▼▼▼

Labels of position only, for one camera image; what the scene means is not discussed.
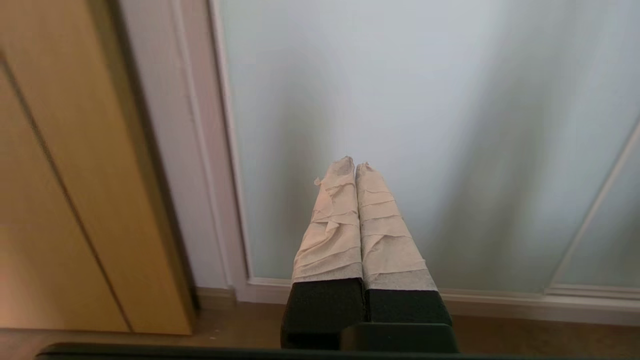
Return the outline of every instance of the white wall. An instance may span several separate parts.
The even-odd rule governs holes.
[[[635,1],[220,1],[252,276],[346,154],[436,283],[541,291],[640,113]]]
[[[196,286],[226,288],[209,186],[196,136],[182,24],[171,1],[120,2]]]

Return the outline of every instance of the wooden door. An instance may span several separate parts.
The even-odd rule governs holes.
[[[125,320],[189,334],[193,306],[113,4],[0,1],[2,52]]]
[[[0,327],[128,331],[4,66]]]

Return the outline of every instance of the wooden floor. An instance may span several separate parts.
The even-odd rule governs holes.
[[[202,311],[192,336],[0,329],[0,358],[32,359],[39,349],[61,341],[278,348],[283,311],[282,305],[249,303]],[[467,353],[640,357],[640,327],[454,316],[454,330]]]

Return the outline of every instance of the baseboard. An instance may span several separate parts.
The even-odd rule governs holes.
[[[288,280],[253,278],[250,302],[286,304]],[[640,326],[640,301],[441,288],[452,315]]]
[[[233,289],[196,288],[196,297],[200,309],[228,310],[236,306],[236,294]]]
[[[640,300],[640,289],[618,286],[556,284],[545,290],[546,295],[596,297],[604,299]]]

▲▲▲

What you will do — Repeat the listing in full and exactly. Leave any pictures out.

Finished exercise —
Labels of position only, for one camera image; what the scene means is not discussed.
Return the outline of every instance of the white wall. An instance may span several separate parts.
The even-odd rule governs holes.
[[[635,1],[220,1],[252,276],[346,154],[436,283],[541,291],[640,113]]]
[[[196,286],[226,288],[209,186],[196,136],[182,24],[171,1],[120,2]]]

Return the outline of every instance of the wooden door. An instance may span several separate parts.
The even-odd rule governs holes.
[[[125,320],[189,334],[193,306],[113,4],[0,1],[2,52]]]
[[[0,327],[128,331],[4,66]]]

Return the outline of every instance of the wooden floor. An instance may span several separate parts.
The even-odd rule governs holes.
[[[202,311],[192,336],[0,329],[0,358],[32,359],[39,349],[61,341],[278,348],[283,311],[282,305],[249,303]],[[467,353],[640,357],[640,327],[454,316],[454,330]]]

Return the outline of every instance of the baseboard. An instance may span several separate parts.
The even-odd rule governs holes.
[[[288,280],[253,278],[250,302],[286,304]],[[640,326],[640,301],[441,288],[452,315]]]
[[[233,289],[196,288],[196,297],[200,309],[228,310],[236,306],[236,294]]]
[[[640,300],[640,289],[618,286],[556,284],[545,290],[546,295],[596,297],[604,299]]]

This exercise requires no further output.